» EXERCISE GOAL: Copy, in full, each line of the material that holds the word "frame".

» AVAILABLE DATA:
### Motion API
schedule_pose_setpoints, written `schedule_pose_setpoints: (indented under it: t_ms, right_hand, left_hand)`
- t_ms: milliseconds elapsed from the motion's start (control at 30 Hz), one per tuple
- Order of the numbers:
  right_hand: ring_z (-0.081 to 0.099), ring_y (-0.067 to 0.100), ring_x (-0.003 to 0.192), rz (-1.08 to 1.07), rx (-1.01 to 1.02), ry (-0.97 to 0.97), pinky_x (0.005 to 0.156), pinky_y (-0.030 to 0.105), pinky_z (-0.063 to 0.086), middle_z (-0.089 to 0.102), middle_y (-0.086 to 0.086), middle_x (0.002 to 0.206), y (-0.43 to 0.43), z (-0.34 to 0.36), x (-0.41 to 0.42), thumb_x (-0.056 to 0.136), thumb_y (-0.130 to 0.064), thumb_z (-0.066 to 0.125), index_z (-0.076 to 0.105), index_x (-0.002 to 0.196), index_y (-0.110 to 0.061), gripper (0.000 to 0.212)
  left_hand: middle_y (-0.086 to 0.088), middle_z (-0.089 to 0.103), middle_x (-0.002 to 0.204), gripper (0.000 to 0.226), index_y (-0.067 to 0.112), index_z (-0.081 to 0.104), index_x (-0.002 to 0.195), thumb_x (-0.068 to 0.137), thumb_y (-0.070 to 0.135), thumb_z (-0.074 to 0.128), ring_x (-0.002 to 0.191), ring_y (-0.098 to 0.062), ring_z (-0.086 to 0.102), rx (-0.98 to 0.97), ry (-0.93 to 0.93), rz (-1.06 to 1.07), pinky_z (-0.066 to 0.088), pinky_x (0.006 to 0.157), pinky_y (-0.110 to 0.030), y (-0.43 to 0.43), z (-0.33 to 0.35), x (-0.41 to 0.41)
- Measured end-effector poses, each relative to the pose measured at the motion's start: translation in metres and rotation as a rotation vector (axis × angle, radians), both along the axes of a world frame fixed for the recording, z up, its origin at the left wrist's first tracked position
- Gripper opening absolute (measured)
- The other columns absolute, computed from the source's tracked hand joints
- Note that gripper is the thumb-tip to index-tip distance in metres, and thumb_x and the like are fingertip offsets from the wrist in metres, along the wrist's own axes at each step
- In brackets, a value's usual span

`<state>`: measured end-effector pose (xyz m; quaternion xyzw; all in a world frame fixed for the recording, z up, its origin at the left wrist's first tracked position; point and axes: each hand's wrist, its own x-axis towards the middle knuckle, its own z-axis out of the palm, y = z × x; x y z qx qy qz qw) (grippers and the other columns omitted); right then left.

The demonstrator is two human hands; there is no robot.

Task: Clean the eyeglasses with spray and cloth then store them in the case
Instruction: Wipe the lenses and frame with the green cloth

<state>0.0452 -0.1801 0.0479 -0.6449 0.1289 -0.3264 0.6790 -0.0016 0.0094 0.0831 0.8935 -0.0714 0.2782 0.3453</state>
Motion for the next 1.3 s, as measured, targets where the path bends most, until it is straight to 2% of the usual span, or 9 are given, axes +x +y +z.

» YOUR SOLUTION:
- Measured end-effector poses, each relative to the pose measured at the motion's start: translation in metres and rotation as a rotation vector (axis × angle, radians), both along the axes of a world frame fixed for the recording, z up, its origin at the left wrist's first tracked position
`<state>`: measured end-effector pose (xyz m; quaternion xyzw; all in a world frame fixed for the recording, z up, its origin at the left wrist's first tracked position; point and axes: each hand's wrist, its own x-axis towards the middle knuckle, its own z-axis out of the palm, y = z × x; x y z qx qy qz qw) (grippers and the other columns omitted); right then left.
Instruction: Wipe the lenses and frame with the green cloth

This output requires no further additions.